While we were dating, my now husband and I did not have a very successful sex life. I am a very sexual person and he is NOT! He is a good man and he means well. We have been married for 5 months now and we are running into a lot of issues. I am finding out personality traits about him that were not there while we dated. He has an anger problem that is pretty ridiculous however, what this post is about is our lack of intimacy. Not just sex, we have ABSOLUTELY NO intimacy!! He is a very attractive man and any time I would try to be flirty or compliment him he would make an inappropriate joke about farts or something. We almost never have sex and when we do no one climaxes, NO ONE! Most times he can't stay erect. He has been to the doctor and has been told he doesn't have ED but we are still having this issue!

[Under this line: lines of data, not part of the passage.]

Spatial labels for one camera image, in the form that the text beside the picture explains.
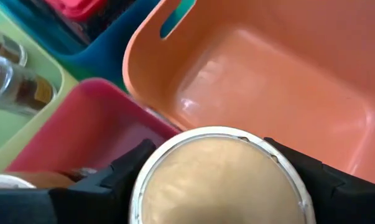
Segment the plastic storage bin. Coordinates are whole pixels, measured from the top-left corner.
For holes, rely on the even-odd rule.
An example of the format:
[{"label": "plastic storage bin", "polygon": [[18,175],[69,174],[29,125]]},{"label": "plastic storage bin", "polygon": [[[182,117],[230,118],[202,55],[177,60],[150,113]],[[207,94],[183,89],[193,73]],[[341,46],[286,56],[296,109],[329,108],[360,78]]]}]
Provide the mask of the plastic storage bin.
[{"label": "plastic storage bin", "polygon": [[102,168],[145,138],[160,146],[177,133],[110,82],[92,78],[72,90],[7,170]]},{"label": "plastic storage bin", "polygon": [[178,3],[129,42],[135,98],[183,129],[271,136],[375,182],[375,1],[196,1],[161,38]]},{"label": "plastic storage bin", "polygon": [[44,0],[54,9],[53,14],[87,44],[105,31],[134,1]]},{"label": "plastic storage bin", "polygon": [[1,11],[0,31],[25,47],[28,53],[27,67],[50,80],[58,90],[56,98],[34,117],[0,110],[0,171],[2,171],[39,130],[77,81]]},{"label": "plastic storage bin", "polygon": [[56,22],[20,0],[0,0],[0,7],[77,80],[103,77],[125,89],[121,75],[125,48],[133,32],[157,3],[158,0],[136,0],[85,49]]}]

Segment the glass jar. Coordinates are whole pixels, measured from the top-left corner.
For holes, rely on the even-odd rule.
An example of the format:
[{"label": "glass jar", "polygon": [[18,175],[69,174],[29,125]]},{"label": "glass jar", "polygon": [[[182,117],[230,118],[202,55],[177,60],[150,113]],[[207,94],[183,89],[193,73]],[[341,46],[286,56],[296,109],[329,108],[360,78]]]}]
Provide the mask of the glass jar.
[{"label": "glass jar", "polygon": [[46,79],[0,56],[0,109],[36,114],[56,94]]},{"label": "glass jar", "polygon": [[27,52],[24,47],[0,32],[0,56],[6,57],[13,63],[25,66]]}]

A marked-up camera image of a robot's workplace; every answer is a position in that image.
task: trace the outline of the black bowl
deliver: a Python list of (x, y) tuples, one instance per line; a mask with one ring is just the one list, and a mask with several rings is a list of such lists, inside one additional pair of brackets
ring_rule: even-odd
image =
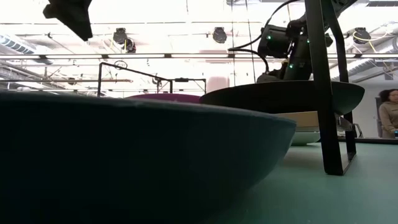
[[(365, 89), (361, 86), (332, 82), (335, 113), (349, 113), (361, 102)], [(241, 85), (212, 91), (200, 98), (201, 103), (228, 106), (265, 113), (316, 111), (322, 100), (313, 81), (283, 81)]]
[(1, 223), (195, 223), (284, 157), (293, 121), (151, 100), (1, 93)]

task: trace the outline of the dark hair
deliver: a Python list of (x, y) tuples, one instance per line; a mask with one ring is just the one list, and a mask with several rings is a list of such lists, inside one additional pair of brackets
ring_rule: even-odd
[(383, 90), (383, 91), (381, 91), (381, 92), (379, 93), (379, 96), (380, 96), (381, 101), (382, 101), (383, 103), (384, 103), (384, 102), (387, 102), (387, 101), (390, 101), (390, 99), (389, 99), (390, 93), (393, 92), (393, 91), (398, 91), (398, 89), (391, 89), (391, 90)]

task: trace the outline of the woman
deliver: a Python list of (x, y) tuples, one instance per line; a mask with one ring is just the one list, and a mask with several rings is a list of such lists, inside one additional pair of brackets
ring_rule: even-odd
[(398, 89), (383, 90), (379, 94), (383, 104), (379, 108), (382, 124), (382, 137), (394, 139), (395, 131), (398, 131)]

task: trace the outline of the table surface
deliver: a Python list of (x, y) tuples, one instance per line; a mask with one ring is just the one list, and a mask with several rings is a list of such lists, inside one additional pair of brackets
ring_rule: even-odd
[(338, 177), (325, 174), (320, 145), (312, 144), (290, 148), (242, 200), (204, 223), (396, 224), (397, 216), (397, 146), (357, 144), (357, 156)]

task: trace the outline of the white wall
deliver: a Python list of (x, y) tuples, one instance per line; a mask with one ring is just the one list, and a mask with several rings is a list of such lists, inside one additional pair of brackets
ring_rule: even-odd
[(380, 91), (398, 88), (395, 81), (357, 83), (365, 88), (362, 102), (353, 111), (354, 123), (359, 124), (365, 138), (378, 138), (376, 100)]

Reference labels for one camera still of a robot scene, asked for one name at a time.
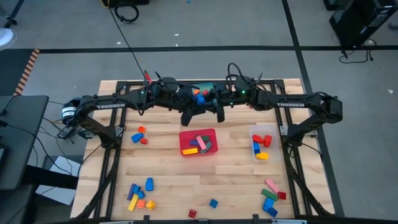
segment wooden table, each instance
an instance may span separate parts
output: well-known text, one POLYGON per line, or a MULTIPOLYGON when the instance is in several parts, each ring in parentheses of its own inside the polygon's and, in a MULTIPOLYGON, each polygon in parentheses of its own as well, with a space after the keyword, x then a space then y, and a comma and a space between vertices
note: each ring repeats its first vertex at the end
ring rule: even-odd
MULTIPOLYGON (((99 95, 110 95, 116 89, 116 80, 102 81, 99 95)), ((286 92, 301 94, 303 88, 299 79, 285 80, 286 92)), ((306 109, 291 109, 294 123, 309 116, 306 109)), ((216 115, 206 113, 195 116, 188 127, 180 125, 180 115, 176 111, 155 107, 143 116, 137 111, 127 110, 121 159, 115 188, 112 220, 142 220, 150 215, 151 220, 189 219, 188 211, 198 211, 197 218, 242 219, 270 218, 262 210, 265 196, 262 189, 271 178, 281 191, 287 192, 287 200, 278 200, 274 208, 277 218, 293 218, 292 201, 283 158, 279 162, 255 162, 251 152, 250 125, 273 124, 277 130, 275 111, 254 111, 247 106, 225 108, 225 121, 217 123, 216 115), (139 126, 147 128, 148 145, 134 144, 130 137, 139 126), (184 158, 179 152, 178 134, 181 131, 214 128, 219 150, 215 155, 184 158), (153 200, 154 210, 127 210, 127 194, 132 183, 145 187, 148 177, 154 179, 153 192, 145 192, 145 200, 153 200), (218 201, 216 209, 209 206, 211 199, 218 201)), ((95 111, 94 119, 109 125, 111 110, 95 111)), ((314 138, 305 137, 304 143, 317 148, 314 138)), ((99 139, 89 140, 85 157, 100 144, 99 139)), ((318 201, 331 213, 334 212, 328 184, 320 156, 314 150, 299 148, 305 180, 308 188, 318 201)), ((104 150, 98 149, 83 164, 76 190, 71 217, 77 216, 89 203, 97 190, 104 150)), ((301 191, 298 187, 298 201, 303 214, 301 191)), ((105 214, 108 192, 104 193, 101 216, 105 214)))

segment red plastic bin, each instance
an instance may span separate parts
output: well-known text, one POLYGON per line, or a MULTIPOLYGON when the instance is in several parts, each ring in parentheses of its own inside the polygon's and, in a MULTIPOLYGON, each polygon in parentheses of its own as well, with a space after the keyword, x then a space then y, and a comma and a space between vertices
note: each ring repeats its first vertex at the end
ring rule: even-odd
POLYGON ((180 154, 183 157, 208 156, 216 153, 217 151, 218 151, 218 145, 217 145, 216 131, 213 128, 194 130, 194 131, 182 131, 180 133, 180 154), (212 144, 211 148, 206 153, 198 152, 196 154, 184 156, 182 154, 182 151, 184 149, 191 149, 197 147, 198 151, 200 151, 200 146, 189 145, 189 141, 195 140, 197 135, 209 136, 210 142, 212 144))

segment clear plastic container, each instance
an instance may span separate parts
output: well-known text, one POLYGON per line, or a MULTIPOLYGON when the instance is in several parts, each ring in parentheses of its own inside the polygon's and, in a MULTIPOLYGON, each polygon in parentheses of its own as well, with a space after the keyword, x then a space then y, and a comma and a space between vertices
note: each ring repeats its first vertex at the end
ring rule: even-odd
POLYGON ((280 160, 280 149, 279 149, 279 140, 277 139, 278 135, 275 130, 275 126, 273 124, 264 124, 264 125, 252 125, 250 126, 250 142, 251 142, 251 152, 253 154, 253 159, 256 162, 267 162, 267 161, 279 161, 280 160), (264 144, 260 144, 260 152, 268 153, 268 160, 257 159, 254 153, 253 147, 253 135, 257 134, 264 138, 266 134, 272 136, 272 141, 269 147, 265 147, 264 144))

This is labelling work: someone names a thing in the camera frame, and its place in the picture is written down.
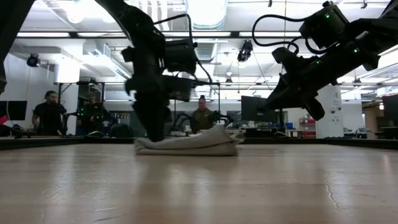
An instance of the black monitor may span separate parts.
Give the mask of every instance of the black monitor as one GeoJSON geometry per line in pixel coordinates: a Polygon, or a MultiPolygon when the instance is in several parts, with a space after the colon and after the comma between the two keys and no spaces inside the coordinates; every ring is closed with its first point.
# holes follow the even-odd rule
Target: black monitor
{"type": "Polygon", "coordinates": [[[384,117],[389,121],[398,121],[398,95],[383,96],[384,117]]]}
{"type": "Polygon", "coordinates": [[[27,101],[0,101],[0,116],[7,115],[11,121],[24,121],[26,116],[27,101]]]}
{"type": "Polygon", "coordinates": [[[241,111],[243,121],[277,122],[275,110],[264,110],[266,98],[241,96],[241,111]]]}

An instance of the folded towel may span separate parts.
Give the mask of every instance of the folded towel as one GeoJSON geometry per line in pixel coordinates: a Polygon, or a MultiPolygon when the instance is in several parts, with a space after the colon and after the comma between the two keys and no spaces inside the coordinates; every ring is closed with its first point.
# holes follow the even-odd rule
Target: folded towel
{"type": "Polygon", "coordinates": [[[236,145],[243,135],[230,135],[223,126],[215,126],[192,137],[170,138],[151,142],[146,138],[135,140],[136,154],[175,156],[237,156],[236,145]]]}

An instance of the wooden tabletop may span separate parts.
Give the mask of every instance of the wooden tabletop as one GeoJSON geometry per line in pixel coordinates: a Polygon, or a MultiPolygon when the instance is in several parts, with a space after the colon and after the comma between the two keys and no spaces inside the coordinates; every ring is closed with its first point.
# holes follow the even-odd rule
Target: wooden tabletop
{"type": "Polygon", "coordinates": [[[0,151],[0,223],[397,223],[396,151],[239,147],[239,157],[135,156],[122,144],[0,151]]]}

I don't feel sexy, I don't feel desired, and I feel extremely sex deprived. Meanwhile, he seems like he couldn't care less that we don't have sex! I know that he isn't having an affair but his lack of interest is very depressing. I am the type of woman who wants to please my man but he does not think pleasing me is a priority. Don't get me wrong, sex isn't everything but it is important. I have always been a very secure person but since being with him I doubt myself and I find myself being self conscious and insecure. He rarely compliments me and has made comments about my weight and my diet (me weight has not changed since I met him). I don't know what to do!! I find myself having sexual thoughts about other men (I KNOW I would never act upon these thoughts) and it makes me feel awful, I feel so guilty. I have been so sex deprived since I met him that I sadly find myself thinking "I bet he'd have sex with me" about random men!!! I am not a promiscuous person by any means. I love being dedicated to one person and one person only however, I am also EXTREMELY sexual!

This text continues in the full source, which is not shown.